As of 2017-10, if you are using Diffie-Hellman, you ought to have both DH parameters and keys with equivalent 4096 bits RSA.
You are offering atleast one certificate for a 2048 bit key. You are also having unusual metadata in that certificate, check that (the default snake-oil certificate for saying "i dont serve non-sni clients" generally only has the host name in Common Name
)
Edit: You will not be penalized in the SSL Labs rating for certificates that you exclusively offer no non-SNI clients. You will also not penalized for weak-keyed certificates you provide as part of your certificate chain to a known root.
You will find the full documentation on the rating on the ssllabs github account.
For suites that rely on DHE or ECDHE key exchange, the strength of DH
parameters is taken into account when determining the strength of the
handshake as a whole. Many servers that support DHE use DH parameters
that provide 1024 bits of security. On such servers, the strength of
the key exchange will never go above 1024 bits, even if the private
key is stronger (usually 2048 bits).
The rating guide doesnt say, but i was able to confirm that you cannot get rating 100 if your server prefers secp256v1
(equivalent to 3k bits RSA) while offering ECDHE ciphers that could be using secp384v1
(equivalent to 7k bits RSA).
Chrome 57 / Win 7
R
RSA 4096 (SHA256)
TLS 1.2 > http/1.1
TLS_ECDHE_RSA_WITH_AES_256_GCM_SHA384
ECDH secp256r1 FS
The Apache manual does list one option to force this (simply ordering the Curves
parameter by strength appears to be insufficient)

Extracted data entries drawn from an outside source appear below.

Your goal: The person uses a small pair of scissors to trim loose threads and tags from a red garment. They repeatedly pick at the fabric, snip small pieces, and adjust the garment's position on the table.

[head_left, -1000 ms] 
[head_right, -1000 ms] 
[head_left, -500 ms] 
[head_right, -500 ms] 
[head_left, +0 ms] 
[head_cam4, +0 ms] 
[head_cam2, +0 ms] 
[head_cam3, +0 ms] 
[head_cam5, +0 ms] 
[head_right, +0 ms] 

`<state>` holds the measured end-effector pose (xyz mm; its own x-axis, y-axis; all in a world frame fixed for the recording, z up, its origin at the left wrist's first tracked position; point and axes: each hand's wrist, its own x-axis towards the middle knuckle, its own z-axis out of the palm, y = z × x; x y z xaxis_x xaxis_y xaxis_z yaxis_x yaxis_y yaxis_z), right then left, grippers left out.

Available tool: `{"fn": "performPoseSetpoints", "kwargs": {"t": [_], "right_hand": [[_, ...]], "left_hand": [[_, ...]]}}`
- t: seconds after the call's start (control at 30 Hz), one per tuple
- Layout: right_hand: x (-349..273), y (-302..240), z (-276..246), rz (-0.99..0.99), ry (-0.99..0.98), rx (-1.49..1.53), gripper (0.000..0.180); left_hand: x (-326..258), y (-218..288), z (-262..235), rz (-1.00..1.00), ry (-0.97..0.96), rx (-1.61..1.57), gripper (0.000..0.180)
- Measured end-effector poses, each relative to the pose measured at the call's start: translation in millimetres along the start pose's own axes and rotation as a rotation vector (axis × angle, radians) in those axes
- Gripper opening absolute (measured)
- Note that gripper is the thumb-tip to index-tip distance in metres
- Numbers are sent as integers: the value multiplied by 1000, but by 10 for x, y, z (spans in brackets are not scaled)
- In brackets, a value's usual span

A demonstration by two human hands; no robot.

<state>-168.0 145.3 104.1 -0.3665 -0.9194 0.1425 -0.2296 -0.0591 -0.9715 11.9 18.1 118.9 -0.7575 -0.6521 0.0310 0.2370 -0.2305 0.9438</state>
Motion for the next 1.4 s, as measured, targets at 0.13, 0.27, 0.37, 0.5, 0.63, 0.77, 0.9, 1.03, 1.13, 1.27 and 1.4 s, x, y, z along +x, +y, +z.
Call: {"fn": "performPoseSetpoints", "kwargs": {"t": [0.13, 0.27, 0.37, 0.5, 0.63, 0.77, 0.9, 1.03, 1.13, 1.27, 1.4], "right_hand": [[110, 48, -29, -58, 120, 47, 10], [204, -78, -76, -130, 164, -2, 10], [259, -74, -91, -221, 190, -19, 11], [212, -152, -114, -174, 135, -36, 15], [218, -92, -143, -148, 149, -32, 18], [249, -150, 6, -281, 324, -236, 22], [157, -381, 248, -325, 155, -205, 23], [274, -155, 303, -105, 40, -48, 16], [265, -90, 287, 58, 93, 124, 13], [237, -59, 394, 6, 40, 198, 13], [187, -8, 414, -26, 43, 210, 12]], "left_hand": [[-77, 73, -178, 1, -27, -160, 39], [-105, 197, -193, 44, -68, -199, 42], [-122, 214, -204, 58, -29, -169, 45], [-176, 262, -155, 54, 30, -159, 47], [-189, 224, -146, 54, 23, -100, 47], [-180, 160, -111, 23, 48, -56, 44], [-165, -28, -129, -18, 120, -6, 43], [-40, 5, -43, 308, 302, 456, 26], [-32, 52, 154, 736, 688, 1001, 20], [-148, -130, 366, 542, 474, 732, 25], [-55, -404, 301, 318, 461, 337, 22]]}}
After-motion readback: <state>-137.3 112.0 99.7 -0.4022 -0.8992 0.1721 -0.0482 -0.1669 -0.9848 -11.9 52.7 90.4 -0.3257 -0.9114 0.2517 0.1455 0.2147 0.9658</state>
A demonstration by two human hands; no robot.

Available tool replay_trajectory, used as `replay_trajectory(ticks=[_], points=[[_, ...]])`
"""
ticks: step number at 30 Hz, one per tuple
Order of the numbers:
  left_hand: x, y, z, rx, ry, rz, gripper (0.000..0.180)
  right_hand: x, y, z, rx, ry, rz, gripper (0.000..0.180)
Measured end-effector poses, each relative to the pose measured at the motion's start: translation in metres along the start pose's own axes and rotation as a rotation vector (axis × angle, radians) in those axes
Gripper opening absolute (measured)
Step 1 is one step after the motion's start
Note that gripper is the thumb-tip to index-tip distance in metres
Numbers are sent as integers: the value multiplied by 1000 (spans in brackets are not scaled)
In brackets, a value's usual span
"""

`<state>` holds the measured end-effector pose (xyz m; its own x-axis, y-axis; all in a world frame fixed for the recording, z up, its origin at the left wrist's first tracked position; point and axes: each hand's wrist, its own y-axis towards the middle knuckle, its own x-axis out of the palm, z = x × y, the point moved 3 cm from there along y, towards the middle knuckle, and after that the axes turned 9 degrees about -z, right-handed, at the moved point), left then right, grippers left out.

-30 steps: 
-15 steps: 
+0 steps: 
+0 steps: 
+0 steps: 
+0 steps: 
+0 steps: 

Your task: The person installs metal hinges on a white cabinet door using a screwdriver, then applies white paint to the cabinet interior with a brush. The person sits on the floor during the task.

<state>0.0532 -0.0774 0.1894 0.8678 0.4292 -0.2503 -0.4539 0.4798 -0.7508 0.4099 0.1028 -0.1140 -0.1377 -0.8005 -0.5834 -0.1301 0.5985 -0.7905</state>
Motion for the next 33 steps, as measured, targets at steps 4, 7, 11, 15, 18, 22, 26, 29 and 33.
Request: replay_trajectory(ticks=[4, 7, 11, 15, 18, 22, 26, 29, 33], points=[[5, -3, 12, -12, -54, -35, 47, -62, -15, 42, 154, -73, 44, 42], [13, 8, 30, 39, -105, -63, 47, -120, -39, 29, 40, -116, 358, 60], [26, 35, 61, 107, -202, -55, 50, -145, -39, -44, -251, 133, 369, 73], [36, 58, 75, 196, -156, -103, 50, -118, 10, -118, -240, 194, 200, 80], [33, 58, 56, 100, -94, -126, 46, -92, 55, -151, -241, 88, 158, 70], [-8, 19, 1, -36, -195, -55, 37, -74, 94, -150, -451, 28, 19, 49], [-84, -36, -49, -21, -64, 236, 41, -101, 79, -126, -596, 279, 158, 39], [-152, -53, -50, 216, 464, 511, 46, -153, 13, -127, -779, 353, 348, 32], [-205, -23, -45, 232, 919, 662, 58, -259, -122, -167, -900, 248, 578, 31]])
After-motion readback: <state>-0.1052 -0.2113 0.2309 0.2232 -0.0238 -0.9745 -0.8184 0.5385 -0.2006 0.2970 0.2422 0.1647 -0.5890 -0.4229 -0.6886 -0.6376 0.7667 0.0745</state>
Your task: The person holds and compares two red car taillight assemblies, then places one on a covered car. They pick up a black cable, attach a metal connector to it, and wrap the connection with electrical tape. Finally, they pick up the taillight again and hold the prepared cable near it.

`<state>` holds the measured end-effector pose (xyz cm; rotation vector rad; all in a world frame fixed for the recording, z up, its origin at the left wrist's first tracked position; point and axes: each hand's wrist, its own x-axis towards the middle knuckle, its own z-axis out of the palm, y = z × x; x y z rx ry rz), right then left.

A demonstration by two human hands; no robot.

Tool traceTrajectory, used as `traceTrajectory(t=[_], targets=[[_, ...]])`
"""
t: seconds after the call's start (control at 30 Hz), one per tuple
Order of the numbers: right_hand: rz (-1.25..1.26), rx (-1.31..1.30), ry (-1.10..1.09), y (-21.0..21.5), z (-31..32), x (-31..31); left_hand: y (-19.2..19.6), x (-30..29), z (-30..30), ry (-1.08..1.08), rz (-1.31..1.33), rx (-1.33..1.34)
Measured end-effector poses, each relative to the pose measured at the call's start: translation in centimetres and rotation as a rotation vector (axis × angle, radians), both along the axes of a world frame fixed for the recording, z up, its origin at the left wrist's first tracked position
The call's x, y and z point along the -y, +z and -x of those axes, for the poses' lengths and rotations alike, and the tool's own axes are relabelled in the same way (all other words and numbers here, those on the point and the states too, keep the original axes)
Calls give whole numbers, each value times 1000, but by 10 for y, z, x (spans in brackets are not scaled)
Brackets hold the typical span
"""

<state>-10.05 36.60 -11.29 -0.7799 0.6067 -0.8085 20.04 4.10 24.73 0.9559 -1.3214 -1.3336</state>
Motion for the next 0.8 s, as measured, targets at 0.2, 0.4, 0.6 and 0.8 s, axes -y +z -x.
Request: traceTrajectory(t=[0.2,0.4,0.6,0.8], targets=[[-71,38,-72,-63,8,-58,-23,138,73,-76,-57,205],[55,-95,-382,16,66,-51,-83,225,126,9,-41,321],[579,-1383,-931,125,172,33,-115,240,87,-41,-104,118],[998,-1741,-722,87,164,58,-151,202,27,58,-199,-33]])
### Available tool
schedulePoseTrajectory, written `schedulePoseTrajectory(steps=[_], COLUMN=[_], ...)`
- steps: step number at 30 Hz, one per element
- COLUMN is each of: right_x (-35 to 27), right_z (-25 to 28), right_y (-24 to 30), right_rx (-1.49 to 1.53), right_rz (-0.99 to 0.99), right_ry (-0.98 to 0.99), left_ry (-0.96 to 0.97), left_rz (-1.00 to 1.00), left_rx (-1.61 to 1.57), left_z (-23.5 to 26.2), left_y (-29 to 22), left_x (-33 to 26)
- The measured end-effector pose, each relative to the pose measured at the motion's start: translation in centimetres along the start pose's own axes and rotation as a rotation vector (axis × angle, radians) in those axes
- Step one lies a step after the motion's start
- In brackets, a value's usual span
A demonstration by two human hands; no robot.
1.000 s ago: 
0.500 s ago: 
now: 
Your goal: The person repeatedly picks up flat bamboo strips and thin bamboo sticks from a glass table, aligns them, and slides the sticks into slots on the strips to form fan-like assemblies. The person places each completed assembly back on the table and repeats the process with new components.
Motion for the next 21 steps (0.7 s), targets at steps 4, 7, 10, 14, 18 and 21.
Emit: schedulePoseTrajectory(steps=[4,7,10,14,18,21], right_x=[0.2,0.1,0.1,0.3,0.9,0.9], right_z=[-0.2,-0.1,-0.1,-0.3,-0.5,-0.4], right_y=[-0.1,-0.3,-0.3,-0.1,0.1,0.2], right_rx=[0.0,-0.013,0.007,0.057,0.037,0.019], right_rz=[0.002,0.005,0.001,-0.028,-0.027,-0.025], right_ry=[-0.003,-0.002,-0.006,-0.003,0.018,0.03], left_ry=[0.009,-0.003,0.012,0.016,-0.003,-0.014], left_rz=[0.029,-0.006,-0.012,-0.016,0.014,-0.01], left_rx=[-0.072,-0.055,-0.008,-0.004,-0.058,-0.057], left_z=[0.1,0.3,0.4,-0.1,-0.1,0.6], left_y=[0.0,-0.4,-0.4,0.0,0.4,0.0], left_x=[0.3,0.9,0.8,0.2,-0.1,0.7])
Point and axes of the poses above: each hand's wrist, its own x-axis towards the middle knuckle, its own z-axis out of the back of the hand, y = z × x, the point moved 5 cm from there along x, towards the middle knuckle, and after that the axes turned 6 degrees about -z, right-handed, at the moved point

Compatibility: Available in httpd 2.4.8 and later, if using OpenSSL 1.0.2 or later
SSLOpenSSLConfCmd ECDHParameters brainpoolP256r1
https://httpd.apache.org/docs/2.4/mod/mod_ssl.html#sslopensslconfcmd
If you name a curve here that can be considered equivalent to RSA >=4096 bits, ssl labs will be using that for your ECDHE ciphers - listing you the clients that can no longer succeed a handshake with your server because they do not support that curve.
Carefully investigate the list of browsers you wish to support, choosing a non-standard EC curve will make your site inaccessible by many older browsers!